Route 38 is a state highway in the southern part of the U.S. state of New Jersey serving the Philadelphia metropolitan area. It extends  from the Airport Circle, where it intersects U.S. Route 30 (US 30) and US 130, in Pennsauken Township, Camden County, east to an intersection with US 206 and CR 530 in Southampton Township, Burlington County. The entire route is closely parallel to CR 537 located to the north, being only one block away at places. The route is a multilane divided highway for most of its length and passes through commercial development, residential development, and some farmland.

Route 38 was signed in 1927, replacing part of Pre-1927 Route 18, which had run from Camden east to Toms River. Route 38 was originally planned to be a freeway crossing the state of New Jersey, running from Camden east to Wall Township, Monmouth County. The eastern part of this freeway would become part of Interstate 195 (I-195) in the late 1960s. The freeway routing was then modified to head north of Interstate 195 to the Route 18 freeway in Colts Neck Township but was ultimately canceled by the late 1970s due to environmental and financial concerns. Route 138 was originally numbered as a segment of this Route 38 freeway, but was renumbered by the 1990s when it became apparent the freeway would not be completed.

Route description

Route 38 begins at the Airport Circle junction of US 30, US 130, and CR 607 (Kaighns Avenue) in Pennsauken Township, Camden County, heading east on Kaighns Avenue.
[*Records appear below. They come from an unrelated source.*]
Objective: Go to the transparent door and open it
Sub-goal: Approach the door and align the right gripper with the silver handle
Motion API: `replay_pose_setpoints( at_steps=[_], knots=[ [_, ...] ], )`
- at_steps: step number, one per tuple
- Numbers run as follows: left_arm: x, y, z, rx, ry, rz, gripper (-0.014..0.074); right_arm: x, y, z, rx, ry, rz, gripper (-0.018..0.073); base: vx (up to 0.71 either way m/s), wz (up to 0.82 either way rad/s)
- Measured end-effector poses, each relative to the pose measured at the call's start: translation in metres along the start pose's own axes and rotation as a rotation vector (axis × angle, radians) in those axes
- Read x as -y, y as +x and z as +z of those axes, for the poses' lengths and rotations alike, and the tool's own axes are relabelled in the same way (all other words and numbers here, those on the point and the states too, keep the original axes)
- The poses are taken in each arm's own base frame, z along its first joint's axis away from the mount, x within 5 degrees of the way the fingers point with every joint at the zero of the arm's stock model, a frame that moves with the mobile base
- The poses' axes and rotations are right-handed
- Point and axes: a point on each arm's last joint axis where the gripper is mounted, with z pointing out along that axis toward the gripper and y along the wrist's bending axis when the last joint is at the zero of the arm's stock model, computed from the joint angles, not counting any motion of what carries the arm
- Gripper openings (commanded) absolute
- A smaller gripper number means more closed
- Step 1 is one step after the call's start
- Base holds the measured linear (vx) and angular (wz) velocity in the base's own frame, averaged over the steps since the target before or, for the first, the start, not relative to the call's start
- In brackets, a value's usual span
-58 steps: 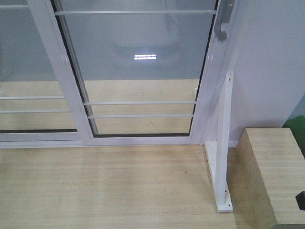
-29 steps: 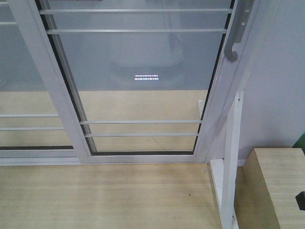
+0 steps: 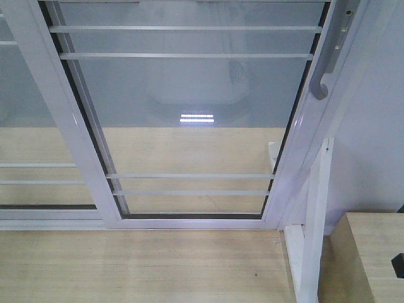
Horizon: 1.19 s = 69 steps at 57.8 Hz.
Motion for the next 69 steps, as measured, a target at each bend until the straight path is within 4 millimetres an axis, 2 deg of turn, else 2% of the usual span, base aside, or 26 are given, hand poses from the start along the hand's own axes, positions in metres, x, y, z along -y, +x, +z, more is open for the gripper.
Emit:
replay_pose_setpoints(
  at_steps=[69],
  knots=[
    [0.0001, 0.0011, 0.0000, -0.010, 0.000, 0.000, -0.0006, 0.0000, 0.0005, 0.0001, -0.002, 0.000, 0.000, -0.0006, 0.03, 0.00]
  ],
)
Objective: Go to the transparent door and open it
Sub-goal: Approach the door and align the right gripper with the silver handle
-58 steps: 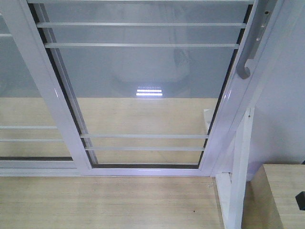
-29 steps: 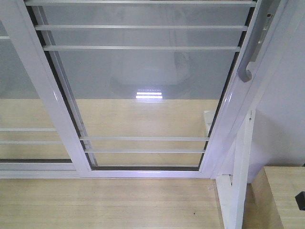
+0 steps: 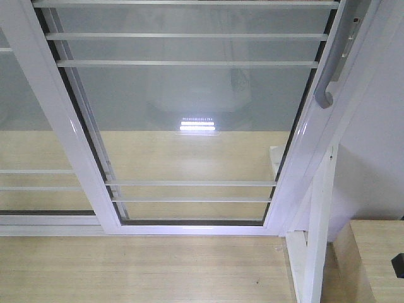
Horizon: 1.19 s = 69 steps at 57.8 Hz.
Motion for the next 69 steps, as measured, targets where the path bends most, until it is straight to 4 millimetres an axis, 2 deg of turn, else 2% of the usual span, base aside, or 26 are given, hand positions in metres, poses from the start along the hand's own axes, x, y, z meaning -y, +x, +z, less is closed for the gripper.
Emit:
replay_pose_setpoints(
  at_steps=[31, 39, 52, 56, 65, 69],
  knots=[
    [0.000, -0.001, 0.000, 0.014, -0.001, 0.000, -0.0006, 0.000, -0.002, 0.000, 0.021, -0.002, 0.000, -0.0006, 0.00, 0.00],
    [0.000, -0.007, 0.000, 0.076, -0.004, 0.000, -0.0006, -0.001, -0.006, 0.000, 0.072, -0.007, 0.000, -0.0006, 0.00, 0.00],
    [-0.001, -0.025, -0.004, 0.284, -0.013, 0.000, -0.0006, -0.002, -0.020, -0.002, 0.217, -0.022, 0.003, -0.0006, 0.00, 0.00],
    [-0.001, -0.030, -0.005, 0.337, -0.015, 0.000, -0.0006, -0.003, -0.031, -0.005, 0.244, -0.024, 0.004, -0.0006, 0.00, 0.00],
    [-0.002, -0.038, -0.007, 0.377, -0.015, -0.013, -0.0006, -0.007, -0.079, -0.019, 0.348, -0.029, -0.023, -0.0006, 0.00, 0.00],
    [-0.002, -0.053, -0.009, 0.391, -0.015, -0.015, -0.0006, -0.009, -0.098, -0.021, 0.363, -0.025, -0.054, -0.0006, 0.00, 0.00]
  ],
)
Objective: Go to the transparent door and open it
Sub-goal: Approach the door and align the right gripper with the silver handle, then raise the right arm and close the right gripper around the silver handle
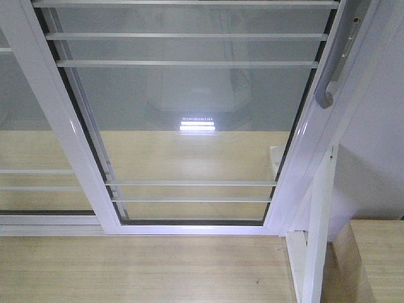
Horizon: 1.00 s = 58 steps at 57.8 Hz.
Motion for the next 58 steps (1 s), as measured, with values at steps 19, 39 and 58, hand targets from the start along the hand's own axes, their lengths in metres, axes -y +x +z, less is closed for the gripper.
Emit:
replay_pose_setpoints(
  at_steps=[19, 39, 58],
  knots=[
    [-0.002, -0.070, 0.055, -0.108, 0.003, -0.002, -0.0006, -0.002, -0.066, 0.076, -0.075, 0.000, -0.048, -0.0006, 0.00, 0.00],
    [0.000, -0.014, 0.133, -0.429, 0.013, -0.002, -0.0005, -0.002, -0.012, 0.165, -0.292, -0.016, -0.047, -0.0006, 0.00, 0.00],
    [0.001, 0.044, 0.156, -0.636, 0.019, -0.002, 0.0078, 0.000, 0.038, 0.190, -0.483, -0.013, -0.044, 0.0017, 0.00, 0.00]
  ],
)
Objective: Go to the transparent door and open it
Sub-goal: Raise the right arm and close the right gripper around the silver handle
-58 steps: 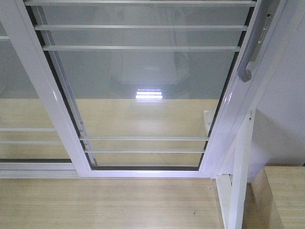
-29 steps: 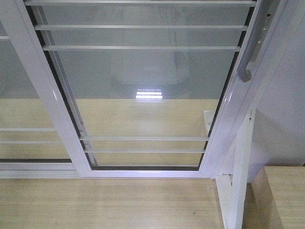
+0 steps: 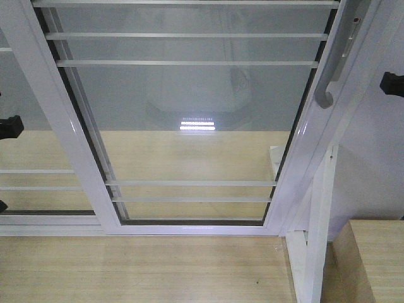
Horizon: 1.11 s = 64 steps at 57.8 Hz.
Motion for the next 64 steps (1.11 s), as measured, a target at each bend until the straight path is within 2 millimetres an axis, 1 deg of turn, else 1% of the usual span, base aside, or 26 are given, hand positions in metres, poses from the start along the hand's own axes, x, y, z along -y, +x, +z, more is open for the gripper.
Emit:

It comes to a partial cloverleaf interchange with the western terminus of Route 70, which replaced the Browning Road Traffic Circle. A six–lane divided highway separated by a Jersey barrier, it proceeds eastward, crossing into Cherry Hill Township, where it heads through commercial development. Route 38 features cloverleaf interchanges with CR 636 (Cuthbert Boulevard) and CR 644 (Haddonfield Road), passing under NJ Transit's Atlantic City Line between the two interchanges. Past the CR 644 interchange, Route 38 heads past the Cherry Hill Mall, located on the north side of the road. It proceeds through the Church Road Circle, where it crosses CR 616 (Church Road) and CR 627 (Coles Avenue/Cooper Landing Road).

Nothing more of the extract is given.